Also, this would be double-swabbing "inode->i_ino", since that is being done
in the macro now (which also avoids the need to change this code to handle
64-bit inodes in your next patch). Should just be:

ext4_set_last_error_ino(inode->i_sb, inode->i_ino);

> es->s_last_error_block = cpu_to_le64(block);
> if (ext4_error_ratelimit(inode->i_sb)) {
> va_start(args, fmt);
> @@ -506,7 +506,7 @@ void __ext4_error_file(struct file *file, const char *function,
> return;
>
> es = EXT4_SB(inode->i_sb)->s_es;
> - es->s_last_error_ino = cpu_to_le32(inode->i_ino);
> + ext4_set_last_error_ino(inode->i_sb, cpu_to_le64(inode->i_ino));

(defect) ...

> @@ -717,7 +717,7 @@ __acquires(bitlock)
> if (unlikely(ext4_forced_shutdown(EXT4_SB(sb))))
> return;
>
> - es->s_last_error_ino = cpu_to_le32(ino);
> + ext4_set_last_error_ino(sb, cpu_to_le64(ino));

(defect) ...

> @@ -829,8 +829,8 @@ static void dump_orphan_list(struct super_block *sb, struct ext4_sb_info *sbi)
> {
> struct list_head *l;
>
> - ext4_msg(sb, KERN_ERR, "sb orphan head is %d",
> - le32_to_cpu(sbi->s_es->s_last_orphan));
> + ext4_msg(sb, KERN_ERR, "sb orphan head is %llu",
> + le64_to_cpu(ext4_get_last_orphan(sb)));

(defect) ... should just be "ext4_get_last_orphan(sb)" without swab

> @@ -2483,11 +2483,12 @@ static void ext4_orphan_cleanup(struct super_block *sb,
> */
> if (EXT4_SB(sb)->s_mount_state & EXT4_ERROR_FS) {
> jbd_debug(1, "Skipping orphan recovery on fs with errors.\n");
> - es->s_last_orphan = 0;
> + ext4_set_last_orphan(sb, 0);
> break;
> }
>
> - inode = ext4_orphan_get(sb, le32_to_cpu(es->s_last_orphan));
> + inode = ext4_orphan_get(sb,
> + le64_to_cpu(ext4_get_last_orphan(sb)));

(defect) ...

> @@ -2811,9 +2812,9 @@ static void print_daily_error_info(unsigned long arg)
> (int) sizeof(es->s_first_error_func),
> es->s_first_error_func,
> le32_to_cpu(es->s_first_error_line));
> - if (es->s_first_error_ino)
> - printk(KERN_CONT ": inode %u",
> - le32_to_cpu(es->s_first_error_ino));
> + if (ext4_get_first_error_ino(sb))
> + printk(KERN_CONT ": inode %llu",
> + le64_to_cpu(ext4_get_first_error_ino(sb)));

(defect) no need for swab

Also, since the inodes are always "unsigned long" you can just change the
format to "%lu" and no need to change it in your next patch.
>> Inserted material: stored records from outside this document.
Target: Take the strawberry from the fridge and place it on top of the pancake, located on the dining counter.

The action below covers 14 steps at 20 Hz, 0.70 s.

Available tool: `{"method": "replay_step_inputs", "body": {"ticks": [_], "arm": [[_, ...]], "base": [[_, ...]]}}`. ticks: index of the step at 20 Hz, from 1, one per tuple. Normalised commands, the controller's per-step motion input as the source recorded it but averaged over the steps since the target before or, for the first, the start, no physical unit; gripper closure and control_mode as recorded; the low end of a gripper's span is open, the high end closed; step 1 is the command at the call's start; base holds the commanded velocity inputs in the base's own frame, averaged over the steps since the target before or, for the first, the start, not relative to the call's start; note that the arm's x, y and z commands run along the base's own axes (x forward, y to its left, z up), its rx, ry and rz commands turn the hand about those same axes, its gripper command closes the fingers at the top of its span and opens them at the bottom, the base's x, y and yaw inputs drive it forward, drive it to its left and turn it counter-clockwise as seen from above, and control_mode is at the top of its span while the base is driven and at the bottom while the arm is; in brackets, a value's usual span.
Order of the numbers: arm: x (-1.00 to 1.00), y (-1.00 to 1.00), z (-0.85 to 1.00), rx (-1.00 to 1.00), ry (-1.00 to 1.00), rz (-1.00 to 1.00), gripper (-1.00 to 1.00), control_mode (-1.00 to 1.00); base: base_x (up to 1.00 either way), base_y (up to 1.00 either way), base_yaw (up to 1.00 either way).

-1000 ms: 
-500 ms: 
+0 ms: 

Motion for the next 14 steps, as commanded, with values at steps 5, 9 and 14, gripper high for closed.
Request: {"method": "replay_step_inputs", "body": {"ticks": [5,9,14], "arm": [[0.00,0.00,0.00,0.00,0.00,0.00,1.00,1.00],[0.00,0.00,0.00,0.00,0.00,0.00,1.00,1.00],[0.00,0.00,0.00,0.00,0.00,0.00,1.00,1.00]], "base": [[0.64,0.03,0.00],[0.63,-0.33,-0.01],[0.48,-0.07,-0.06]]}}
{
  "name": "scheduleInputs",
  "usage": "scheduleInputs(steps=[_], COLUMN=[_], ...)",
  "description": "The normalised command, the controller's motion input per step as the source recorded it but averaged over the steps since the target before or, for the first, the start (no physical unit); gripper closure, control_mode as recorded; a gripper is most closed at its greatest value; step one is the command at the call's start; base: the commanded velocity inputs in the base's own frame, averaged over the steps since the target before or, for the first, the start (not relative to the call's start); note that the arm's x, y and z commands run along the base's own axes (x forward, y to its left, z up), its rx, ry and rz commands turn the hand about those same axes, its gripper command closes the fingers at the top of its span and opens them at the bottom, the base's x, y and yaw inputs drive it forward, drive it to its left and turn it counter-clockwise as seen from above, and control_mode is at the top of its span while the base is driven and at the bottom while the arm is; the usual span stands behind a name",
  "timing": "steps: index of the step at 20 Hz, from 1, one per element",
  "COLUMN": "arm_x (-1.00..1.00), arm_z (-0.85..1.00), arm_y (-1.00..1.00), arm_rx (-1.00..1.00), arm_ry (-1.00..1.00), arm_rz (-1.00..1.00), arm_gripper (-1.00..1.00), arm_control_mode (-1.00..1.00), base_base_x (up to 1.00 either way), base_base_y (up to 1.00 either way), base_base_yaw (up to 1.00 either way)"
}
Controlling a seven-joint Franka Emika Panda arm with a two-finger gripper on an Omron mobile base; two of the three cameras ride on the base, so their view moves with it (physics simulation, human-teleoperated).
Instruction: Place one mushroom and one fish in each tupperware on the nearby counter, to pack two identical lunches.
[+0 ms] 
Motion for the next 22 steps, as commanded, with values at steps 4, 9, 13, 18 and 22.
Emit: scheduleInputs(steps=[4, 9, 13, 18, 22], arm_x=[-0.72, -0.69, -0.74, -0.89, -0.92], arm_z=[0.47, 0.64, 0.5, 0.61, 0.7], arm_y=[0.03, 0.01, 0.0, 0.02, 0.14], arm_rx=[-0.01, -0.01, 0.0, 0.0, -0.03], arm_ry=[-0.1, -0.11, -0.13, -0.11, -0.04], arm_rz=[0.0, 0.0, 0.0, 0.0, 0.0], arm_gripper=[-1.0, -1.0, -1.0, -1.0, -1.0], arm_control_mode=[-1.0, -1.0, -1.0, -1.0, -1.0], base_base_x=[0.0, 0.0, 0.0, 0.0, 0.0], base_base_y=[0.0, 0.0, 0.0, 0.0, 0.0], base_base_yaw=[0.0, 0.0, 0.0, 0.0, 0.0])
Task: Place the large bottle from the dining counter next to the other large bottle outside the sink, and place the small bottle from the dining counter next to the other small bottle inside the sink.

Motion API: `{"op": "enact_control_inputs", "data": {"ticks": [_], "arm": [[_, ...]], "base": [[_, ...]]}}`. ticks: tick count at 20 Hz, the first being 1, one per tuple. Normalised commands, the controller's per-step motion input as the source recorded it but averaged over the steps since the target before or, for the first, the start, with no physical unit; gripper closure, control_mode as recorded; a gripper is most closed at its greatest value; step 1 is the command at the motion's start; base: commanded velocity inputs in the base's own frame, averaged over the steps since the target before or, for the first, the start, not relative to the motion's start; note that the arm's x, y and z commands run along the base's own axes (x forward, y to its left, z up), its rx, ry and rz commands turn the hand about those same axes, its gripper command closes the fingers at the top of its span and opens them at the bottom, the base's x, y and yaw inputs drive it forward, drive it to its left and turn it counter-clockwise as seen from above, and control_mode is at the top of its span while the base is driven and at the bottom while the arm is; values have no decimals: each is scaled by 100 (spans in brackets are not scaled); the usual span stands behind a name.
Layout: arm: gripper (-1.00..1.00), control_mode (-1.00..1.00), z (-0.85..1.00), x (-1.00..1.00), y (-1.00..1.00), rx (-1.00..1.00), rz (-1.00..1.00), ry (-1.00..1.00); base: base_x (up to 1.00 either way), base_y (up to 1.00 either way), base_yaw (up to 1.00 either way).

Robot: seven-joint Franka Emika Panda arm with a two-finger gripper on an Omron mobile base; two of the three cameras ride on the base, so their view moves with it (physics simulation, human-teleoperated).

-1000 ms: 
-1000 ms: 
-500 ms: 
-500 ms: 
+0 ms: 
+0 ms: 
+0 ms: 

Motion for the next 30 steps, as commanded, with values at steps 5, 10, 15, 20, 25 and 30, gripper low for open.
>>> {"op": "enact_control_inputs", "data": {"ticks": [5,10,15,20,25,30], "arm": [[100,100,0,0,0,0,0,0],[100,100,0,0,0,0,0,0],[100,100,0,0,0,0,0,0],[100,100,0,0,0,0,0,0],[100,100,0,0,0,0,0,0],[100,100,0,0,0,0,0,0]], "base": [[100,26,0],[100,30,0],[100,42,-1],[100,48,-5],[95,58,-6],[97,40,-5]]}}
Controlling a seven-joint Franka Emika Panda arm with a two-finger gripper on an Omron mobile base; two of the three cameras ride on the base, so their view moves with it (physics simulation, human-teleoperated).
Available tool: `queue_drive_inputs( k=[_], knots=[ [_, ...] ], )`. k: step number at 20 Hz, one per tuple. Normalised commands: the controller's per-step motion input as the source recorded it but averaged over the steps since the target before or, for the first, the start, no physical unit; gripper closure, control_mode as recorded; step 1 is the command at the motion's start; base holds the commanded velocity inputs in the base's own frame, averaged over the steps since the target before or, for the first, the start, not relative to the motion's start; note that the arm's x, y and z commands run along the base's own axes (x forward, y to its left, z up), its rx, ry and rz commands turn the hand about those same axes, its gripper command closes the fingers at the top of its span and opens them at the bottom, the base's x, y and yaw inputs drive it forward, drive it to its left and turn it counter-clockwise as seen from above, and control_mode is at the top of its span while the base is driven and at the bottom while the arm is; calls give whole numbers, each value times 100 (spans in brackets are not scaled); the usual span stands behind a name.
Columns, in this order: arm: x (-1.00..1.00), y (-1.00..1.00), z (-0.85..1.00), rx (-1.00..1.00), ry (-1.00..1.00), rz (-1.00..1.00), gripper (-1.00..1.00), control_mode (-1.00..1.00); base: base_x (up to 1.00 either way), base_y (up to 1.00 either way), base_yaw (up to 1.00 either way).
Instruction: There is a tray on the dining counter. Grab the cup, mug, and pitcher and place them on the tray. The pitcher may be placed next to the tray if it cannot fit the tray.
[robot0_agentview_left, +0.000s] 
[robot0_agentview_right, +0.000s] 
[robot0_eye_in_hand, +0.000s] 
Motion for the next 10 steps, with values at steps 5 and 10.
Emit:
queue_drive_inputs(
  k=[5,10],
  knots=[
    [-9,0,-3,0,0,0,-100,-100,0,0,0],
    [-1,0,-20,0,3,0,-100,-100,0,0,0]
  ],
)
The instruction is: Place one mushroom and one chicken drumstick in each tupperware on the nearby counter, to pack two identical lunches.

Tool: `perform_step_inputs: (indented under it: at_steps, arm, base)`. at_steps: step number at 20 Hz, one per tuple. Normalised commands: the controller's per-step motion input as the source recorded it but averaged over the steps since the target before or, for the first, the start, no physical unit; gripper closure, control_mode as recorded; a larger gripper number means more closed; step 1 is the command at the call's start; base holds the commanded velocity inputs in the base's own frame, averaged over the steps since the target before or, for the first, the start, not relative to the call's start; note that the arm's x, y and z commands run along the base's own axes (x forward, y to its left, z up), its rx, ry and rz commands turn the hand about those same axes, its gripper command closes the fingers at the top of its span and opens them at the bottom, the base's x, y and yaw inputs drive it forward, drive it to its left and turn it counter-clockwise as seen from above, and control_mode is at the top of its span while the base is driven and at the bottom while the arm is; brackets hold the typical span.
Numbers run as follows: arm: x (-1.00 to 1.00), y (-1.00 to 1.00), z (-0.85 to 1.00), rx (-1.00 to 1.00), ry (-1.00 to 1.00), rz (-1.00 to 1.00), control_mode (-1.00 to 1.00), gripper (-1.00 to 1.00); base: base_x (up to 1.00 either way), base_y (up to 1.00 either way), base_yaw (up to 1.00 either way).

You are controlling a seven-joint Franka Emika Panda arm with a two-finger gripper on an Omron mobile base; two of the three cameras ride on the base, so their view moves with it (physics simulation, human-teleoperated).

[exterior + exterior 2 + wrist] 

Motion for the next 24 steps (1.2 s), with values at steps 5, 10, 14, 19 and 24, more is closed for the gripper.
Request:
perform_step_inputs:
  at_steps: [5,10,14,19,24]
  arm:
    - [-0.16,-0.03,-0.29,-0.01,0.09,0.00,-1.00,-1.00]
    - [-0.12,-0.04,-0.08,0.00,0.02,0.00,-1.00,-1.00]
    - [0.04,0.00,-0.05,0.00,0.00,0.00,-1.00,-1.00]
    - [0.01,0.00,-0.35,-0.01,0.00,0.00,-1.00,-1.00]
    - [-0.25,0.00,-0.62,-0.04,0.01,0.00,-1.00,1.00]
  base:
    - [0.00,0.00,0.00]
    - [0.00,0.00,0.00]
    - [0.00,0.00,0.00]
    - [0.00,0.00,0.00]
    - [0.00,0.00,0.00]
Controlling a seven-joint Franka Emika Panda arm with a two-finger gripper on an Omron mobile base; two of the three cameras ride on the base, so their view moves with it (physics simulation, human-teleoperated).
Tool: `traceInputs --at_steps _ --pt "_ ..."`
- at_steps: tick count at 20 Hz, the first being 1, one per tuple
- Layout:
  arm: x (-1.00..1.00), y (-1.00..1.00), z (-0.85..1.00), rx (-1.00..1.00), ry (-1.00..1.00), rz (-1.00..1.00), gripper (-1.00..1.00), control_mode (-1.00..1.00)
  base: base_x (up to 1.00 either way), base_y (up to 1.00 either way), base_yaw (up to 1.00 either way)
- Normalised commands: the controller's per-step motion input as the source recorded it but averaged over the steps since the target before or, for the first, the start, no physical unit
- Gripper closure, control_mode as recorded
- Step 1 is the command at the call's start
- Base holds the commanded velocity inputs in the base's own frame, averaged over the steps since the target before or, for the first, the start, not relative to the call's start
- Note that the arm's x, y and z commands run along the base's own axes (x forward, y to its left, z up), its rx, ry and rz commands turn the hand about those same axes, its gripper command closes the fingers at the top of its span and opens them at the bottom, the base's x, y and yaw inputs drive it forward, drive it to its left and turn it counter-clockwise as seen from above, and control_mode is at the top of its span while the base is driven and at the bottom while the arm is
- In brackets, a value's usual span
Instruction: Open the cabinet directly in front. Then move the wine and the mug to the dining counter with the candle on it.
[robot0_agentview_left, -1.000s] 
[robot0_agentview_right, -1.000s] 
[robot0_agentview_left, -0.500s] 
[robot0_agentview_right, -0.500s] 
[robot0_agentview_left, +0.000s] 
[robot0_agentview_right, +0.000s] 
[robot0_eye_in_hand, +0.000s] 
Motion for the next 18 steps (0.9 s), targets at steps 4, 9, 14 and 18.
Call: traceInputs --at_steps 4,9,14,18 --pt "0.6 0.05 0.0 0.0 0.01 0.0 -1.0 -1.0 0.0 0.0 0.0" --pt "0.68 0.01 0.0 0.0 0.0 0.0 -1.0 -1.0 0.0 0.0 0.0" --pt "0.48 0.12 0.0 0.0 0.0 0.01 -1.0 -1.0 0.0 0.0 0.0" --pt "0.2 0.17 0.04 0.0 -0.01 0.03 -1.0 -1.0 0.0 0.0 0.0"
> @@ -2825,9 +2826,9 @@ static void print_daily_error_info(unsigned long arg)
> (int) sizeof(es->s_last_error_func),
> es->s_last_error_func,
> le32_to_cpu(es->s_last_error_line));
> - if (es->s_last_error_ino)
> - printk(KERN_CONT ": inode %u",
> - le32_to_cpu(es->s_last_error_ino));
> + if (ext4_get_last_error_ino(sb))
> + printk(KERN_CONT ": inode %llu",
> + le64_to_cpu(ext4_get_last_error_ino(sb)));

(defect) ...

> @@ -4705,9 +4706,9 @@ static int ext4_commit_super(struct super_block *sb, int sync)
> EXT4_C2B(EXT4_SB(sb), percpu_counter_sum_positive(
> &EXT4_SB(sb)->s_freeclusters_counter)));
> if (percpu_counter_initialized(&EXT4_SB(sb)->s_freeinodes_counter))
> - es->s_free_inodes_count =
> - cpu_to_le32(percpu_counter_sum_positive(
> - &EXT4_SB(sb)->s_freeinodes_counter));
> + ext4_set_free_inodes_count(sb,
> + cpu_to_le32(percpu_counter_sum_positive(
> + &EXT4_SB(sb)->s_freeinodes_counter)));

(defect) no need for swab

Cheers, Andreas






Attachments:
signature.asc (873.00 B)
Message signed with OpenPGP

2018-02-18 02:18:17

by Theodore Ts'o

[permalink] [raw]
Subject: Re: [PATCH v4 4/4] ext4: Add 64-bit inode number support

Hi Artem,

I was debugging another problem and it caused me to ask myself, "Huh.
I wonder how the 64-bit inode number support deals with the orphaned
inode list ---- since we use the dtime field in the inode as part of a
linked list with the 32-bit s_orphan_inum has the head of that linked list."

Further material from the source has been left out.